It's Not a Mirage: Dubai Is Building a Sports Oasis
By LORNE MANLY
Published: May 9, 2006
DUBAI, United Arab Emirates — In the middle of a stretch of desert, with little more than a few spindly trees for company, David Krekoski stepped out of his Caterpillar bulldozer to smoke a cigarette.
Kamran Jebreili/Associated Press
Dubai, with 1.4 million residents, will have to attract 800,000 more by 2008 to fill the planned buildings.
Enlarge This Image
Kamran Jebreili/Associated Press
A computer rendering of Dubai Sports City, which will feature four stadiums, a championship-caliber golf course and an indoor ski resort.
Krekoski is a shaper, a groomer of golf courses, and the latest example of his well-compensated handiwork is beginning to bloom here in this Persian Gulf desert kingdom. Though perhaps difficult to imagine, two lakes will soon nestle among 18 landscaped holes on a championship-caliber golf course designed by Ernie Els. Sand trucked in from elsewhere in the United Arab Emirates will replace the too-fine sand of Dubai under the groomed grass of the fairways and in the bunkers. And to underlie the greens, Krekoski and his bosses at Troon Golf will turn to the red sand of Saudi Arabia.
The care and cost being shoveled into what will be known as the Dunes at Victory Heights are emblematic of not just the golf course and the villas and townhouses woven through the golf community, but of the entire complex being built here.

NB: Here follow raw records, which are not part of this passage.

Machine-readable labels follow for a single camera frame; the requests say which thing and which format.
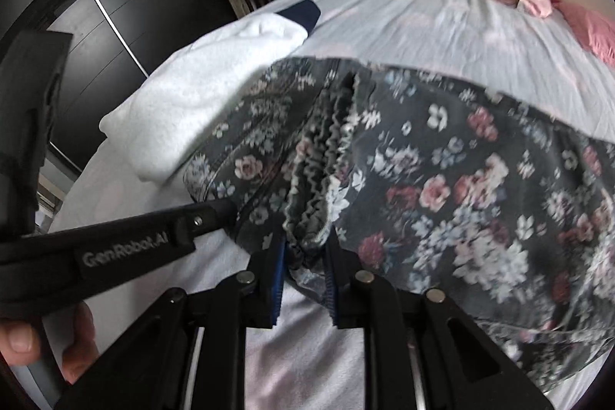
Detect dark floral pants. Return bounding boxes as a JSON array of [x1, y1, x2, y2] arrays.
[[183, 55, 615, 394]]

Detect person's left hand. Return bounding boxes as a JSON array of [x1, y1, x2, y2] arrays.
[[0, 300, 99, 384]]

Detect bed with pale dotted sheet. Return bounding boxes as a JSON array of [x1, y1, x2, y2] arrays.
[[41, 0, 615, 410]]

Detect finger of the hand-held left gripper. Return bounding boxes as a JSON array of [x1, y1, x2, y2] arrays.
[[177, 198, 238, 248]]

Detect white sweater with navy cuff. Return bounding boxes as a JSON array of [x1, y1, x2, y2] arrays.
[[98, 0, 322, 183]]

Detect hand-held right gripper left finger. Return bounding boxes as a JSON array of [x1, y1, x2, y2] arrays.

Dubai Sports City — costing $2.5 billion and sprawling over 50 million square feet — aspires to be a bustling minimetropolis devoted to sports, a Xanadu for spectators and participants when it partly opens next year.
Four stadiums, ranging in size from a 10,000-seat multipurpose indoor arena to an outdoor stadium with room for more than 60,000, will play host to basketball, cricket, rugby, soccer and even ice hockey. An outdoor field hockey facility will hold 5,000 fans. A sports-themed shopping mall will connect the four indoor arenas, while hotels, condominiums, a promenade of high-end retail shops and boutiques, a health and fitness club and a sports medicine center will offer services and accommodations to residents and visitors.
The International Cricket Council, which recently moved its headquarters here from London, will open an academy in Dubai Sports City. So will the Manchester United soccer team, the Butch Harmon School of Golf and the David Lloyd Tennis Academy.
"Finally, a city within a city, powered by sports," said U. Balasubramaniam, the chief executive of Dubai Sports City.
In most places, such expansive — and expensive — plans would be unthinkable. But this is Dubai, the go-go business hub of the United Arab Emirates.
Dubai's unofficial motto is: the bigger and brasher, the better. Skyscraper after skyscraper line the Persian Gulf, with dozens more rapidly ascending into the brilliant blue sky. One, the Burj Dubai, promises to be the world's tallest, at more than 2,300 feet, although the builders will not divulge its exact height in case another country attempts to better them.
Luxury hotels abound — like the dhow-shaped Burj al Arab, where guests are anointed with oil and offered fruit when they enter the lavish lobby. And the huge shopping malls offer plenty of incongruous sights, like families enjoying Starbucks frappucinos while watching women in abayas ski down a synthetic slope.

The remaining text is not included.